The Forest Home Cemetery Mounds
Our cemetery was founded in 1850. Our arboretum was accredited in 2021. Our 189 acres encompass legacies and histories dating back to 500 BC-1100 AD. Explore and preserve them with us today.
A visit to Forest Home Cemetery & Arboretum is a journey through history, nature, and culture. From ancient archaeology to our first American sweetgum sapling, there’s always something new to explore on our 189 acres.
New discoveries help us rewrite regional history. In 2024, an archaeologist and a Ho-Chunk Nation historian rediscovered two conical mounds at cemetery sections 15 and 19.
- Constructed by members of the Indigenous Mound Builder civilization between 500-1100 AD, these earthen mounds were sacred burial sites and part of Wisconsin’s landscape for centuries.
- Development destroyed most of these archaeological treasures during the 19th and 20th centuries.
- Before the 2024 rediscoveries at Forest Home, experts believed Lake Park was home to Milwaukee’s last remaining burial mound. Now, Milwaukee is home to two more.

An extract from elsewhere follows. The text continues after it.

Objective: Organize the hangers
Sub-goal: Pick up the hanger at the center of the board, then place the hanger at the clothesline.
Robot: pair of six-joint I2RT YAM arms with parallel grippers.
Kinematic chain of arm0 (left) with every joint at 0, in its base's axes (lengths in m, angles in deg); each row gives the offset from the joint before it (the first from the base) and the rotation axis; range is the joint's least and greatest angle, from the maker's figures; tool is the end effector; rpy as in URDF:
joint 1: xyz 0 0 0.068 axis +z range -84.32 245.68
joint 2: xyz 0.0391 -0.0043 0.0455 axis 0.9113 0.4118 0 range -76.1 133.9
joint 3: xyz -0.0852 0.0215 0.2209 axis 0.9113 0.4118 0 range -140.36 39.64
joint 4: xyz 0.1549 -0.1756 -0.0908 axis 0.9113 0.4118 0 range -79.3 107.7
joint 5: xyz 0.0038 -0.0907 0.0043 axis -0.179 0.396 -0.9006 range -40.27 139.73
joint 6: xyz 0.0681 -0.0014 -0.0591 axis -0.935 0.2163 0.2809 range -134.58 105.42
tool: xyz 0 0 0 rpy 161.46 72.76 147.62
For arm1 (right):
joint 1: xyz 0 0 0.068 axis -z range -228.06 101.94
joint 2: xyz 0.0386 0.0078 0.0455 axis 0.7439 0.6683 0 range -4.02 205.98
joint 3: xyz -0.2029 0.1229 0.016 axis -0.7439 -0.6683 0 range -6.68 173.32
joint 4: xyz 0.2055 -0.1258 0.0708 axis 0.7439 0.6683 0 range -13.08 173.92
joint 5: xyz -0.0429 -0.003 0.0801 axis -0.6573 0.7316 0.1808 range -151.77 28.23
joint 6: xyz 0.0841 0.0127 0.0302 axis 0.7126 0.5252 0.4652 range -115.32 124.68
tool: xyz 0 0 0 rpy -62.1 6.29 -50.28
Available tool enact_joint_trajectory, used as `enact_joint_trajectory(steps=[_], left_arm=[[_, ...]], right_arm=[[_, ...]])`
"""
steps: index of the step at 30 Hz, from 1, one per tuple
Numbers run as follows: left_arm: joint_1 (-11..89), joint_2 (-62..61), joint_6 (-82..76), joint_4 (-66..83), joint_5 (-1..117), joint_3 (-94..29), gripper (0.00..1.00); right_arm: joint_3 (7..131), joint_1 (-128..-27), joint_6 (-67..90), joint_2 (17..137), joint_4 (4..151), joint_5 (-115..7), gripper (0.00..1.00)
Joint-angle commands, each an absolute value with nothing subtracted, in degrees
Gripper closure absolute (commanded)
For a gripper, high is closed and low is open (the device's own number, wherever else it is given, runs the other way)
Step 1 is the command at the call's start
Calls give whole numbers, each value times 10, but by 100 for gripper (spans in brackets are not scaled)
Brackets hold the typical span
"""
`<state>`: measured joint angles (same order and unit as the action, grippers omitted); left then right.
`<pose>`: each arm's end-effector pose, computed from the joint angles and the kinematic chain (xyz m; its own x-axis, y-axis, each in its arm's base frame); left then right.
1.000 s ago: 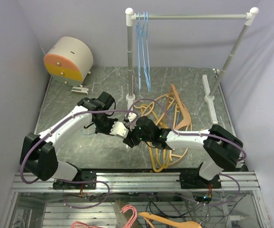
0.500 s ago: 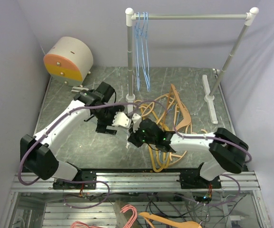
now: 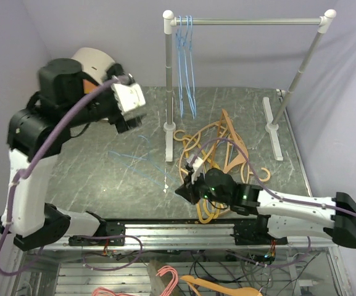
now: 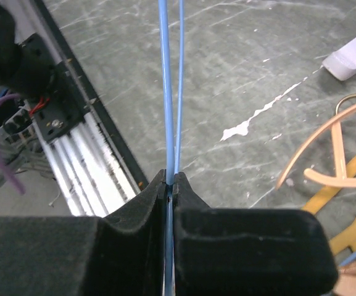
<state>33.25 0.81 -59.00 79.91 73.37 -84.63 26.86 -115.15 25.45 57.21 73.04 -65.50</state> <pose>0.1684 -0.1452 0.4929 0.3394 0.5441 -0.7673 0.7951 0.2699 0.5431 0.1165 0.2622 0.1950 -0.4648 -0.1903 -0.8648 -0.7820 0.5463 0.3001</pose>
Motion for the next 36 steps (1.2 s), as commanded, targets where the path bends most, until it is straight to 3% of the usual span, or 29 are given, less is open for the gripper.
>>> enact_joint_trajectory(steps=[1,6,12,22,36], left_arm=[[335,9,-385,633,516,-898,2],[371,16,-344,550,313,-922,2],[409,-5,-351,511,235,-883,2],[429,-31,-373,501,203,-851,2],[433,-17,-372,494,199,-839,2]], right_arm=[[295,-1207,276,476,858,-742,100],[336,-1254,273,330,938,-830,100],[439,-1254,189,280,957,-872,100],[572,-1251,26,268,911,-983,100],[660,-1129,51,253,1098,-1058,100]])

Our responsibility as a cemetery, under Wisconsin law Statutes s. 157.70, is to protect and preserve all burials.
- View the mounds during a walk or drive through the grounds.
- Treat them with the same respect and care we show all burial sites. Please walk carefully around the mounds, not across them.
- Explore Native Milwaukee’s Mound Builder history as documented by historians.
The Forest Home Historic Preservation Association is grateful for the guidance and expertise of archeologists and historians who confirmed the mounds’ rediscovery.
- Dr. Jennifer Haas, director of the Archaeological Research Laboratory Center at UW-Milwaukee.
- Marquette University Indigeneity Lab
- Dr. Bryan C. Rindfleisch, associate professor of history at Marquette University.
- Dr. Amy Rosebrough, Wisconsin Historical Society State Archaeologist
- William Quackenbush, Ho-Chunk Nation Tribal Historic Preservation Officer
What do we mean, ‘a rediscovery?’
Early European settlers called this area of Milwaukee “Indian Fields”—acknowledging its past as an agricultural and burial site for the Mound Builder and other Native civilizations.
Cemetery records and present-day conditions tell more of the story. Milwaukee surveyor and writer-geographer Increase Lapham may have designed the cemetery around the earthen mounds at Indian Fields.
- Some of the first cemetery burials occurred in sections 15 and 19, and have co-existed with the mounds since our founding.
- Lapham arranged Forest Home’s first burial sites in a circular manner, an unusual and inefficient design.
- Being part of a cemetery protected and preserved them.